Ahmed Mohamed Sakran, known in the field as Siko, reveals that idea behind the studio had been on his mind for six years before he finally decided to make it happen. It started taking shape in the first months of 2011, a timing that sounds challenging but that proved perfect against the odds. Together with partners, Youssef and Nour, Siko picked a large location to give birth to “the first and only integrated music complex in Egypt,” as we read on Vibe’s website, offering six rehearsal and three recording rooms.
“Work, sweat and a whole lot of time were invested in the project that is now Vibe for Developing Arts,” the same site reveals. In one one interview Siko nonetheless explains that the Vibe we see today is only a drop in the ocean of his many plans which include a sizeable expansion of both location and activities. “My ultimate dream is to buy a large piece of land and create a production city for the musicians to rehearse, record and interact on many levels,” he says.
With music production technology already entering homes, studios across the world are finding it difficult to sustain themselves. In Egypt, this challenge is compounded by the economic difficulties of the past three years. Siko does not seem discouraged by the obstacles, however. He feels the revolution brought about many new opportunities and young musicians who need support, a place to rehearse and record.
“Until the revolution, many studios worked mainly with mainstream musicians; it was in 2011 that underground bands came to the surface. They needed a platform. We are mainly a rehearsal studio, I believe, one of the best in Egypt – however we do some recording as well. Understandably, the rehearsing process for rock, hip-hop, heavy metal, reggae or any other genre cannot be conducted at home and this simple fact will always draw musicians to us.”
For Siko the aim is not only to build a thriving business but also to provide a tool to help young underground musicians to realise their goals. “Underground musicians’ tastes do not represent the mainstream productions listened to by millions of Egyptians today. They like what they do, they rehearse whether they have a concert or not. Many of them explore music genres which are not embedded in our culture, rock for instance. On the other hand, and naturally, their audience is limited in number and this makes is more difficult for them to find financial support. Many such musicians pay for the studio hours, the instruments or a workshop out of their own pockets. Though Vibe is a business, and we do not provide services for free, sometimes we do help by discussing individual payment terms, etc.” Siko adds that his plans include working on receiving a support fund for the studio, which he would then utilise into direct support for the underground musicians.

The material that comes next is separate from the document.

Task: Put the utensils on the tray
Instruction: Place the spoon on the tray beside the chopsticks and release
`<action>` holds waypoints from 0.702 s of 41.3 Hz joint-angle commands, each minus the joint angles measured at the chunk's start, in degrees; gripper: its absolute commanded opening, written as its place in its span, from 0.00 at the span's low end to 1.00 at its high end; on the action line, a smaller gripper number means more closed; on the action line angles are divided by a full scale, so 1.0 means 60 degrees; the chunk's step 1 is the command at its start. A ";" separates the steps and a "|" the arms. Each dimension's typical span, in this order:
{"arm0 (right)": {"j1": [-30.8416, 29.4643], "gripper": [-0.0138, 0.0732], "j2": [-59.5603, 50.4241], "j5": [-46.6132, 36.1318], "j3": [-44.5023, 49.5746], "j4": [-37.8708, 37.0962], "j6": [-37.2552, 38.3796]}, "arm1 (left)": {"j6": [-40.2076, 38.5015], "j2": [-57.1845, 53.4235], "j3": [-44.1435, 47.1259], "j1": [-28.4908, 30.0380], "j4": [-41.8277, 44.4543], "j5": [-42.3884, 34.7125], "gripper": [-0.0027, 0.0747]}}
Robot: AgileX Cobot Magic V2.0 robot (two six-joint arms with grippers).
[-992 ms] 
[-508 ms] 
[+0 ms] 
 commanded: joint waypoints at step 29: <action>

Siko realises that his studio does not offer the cheapest packages in the city. It is the quality of the equipment, the general ambiance and additional activities that draw in young musicians. The studio offers a multitude of courses – most of them for free – that cover a variety of areas.
“The underground scene can learn about many technicalities related to studio recording, study mike techniques and stage presence. Some young musicians play guitar or keyboard, but lack knowledge of the many aspects of those instruments; some still need to deepen their knowledge of different genres. Very few know how to read music which is an essential component of musicianship. I believe Vibe can help boost or develop their knowledge in many more facets of the music world.”
Earlier this year, Vibe partnered with the Cairo Jazz Festival by hosting the festival’s workshops. “We want to be different, unique,” Siko states. “We hope to create Vibe TV, an internal channel that would present interviews with musicians, air their videos, provide constant updates about their concerts. All the musicians from the underground scene follow each other and want to know what their colleagues are doing.”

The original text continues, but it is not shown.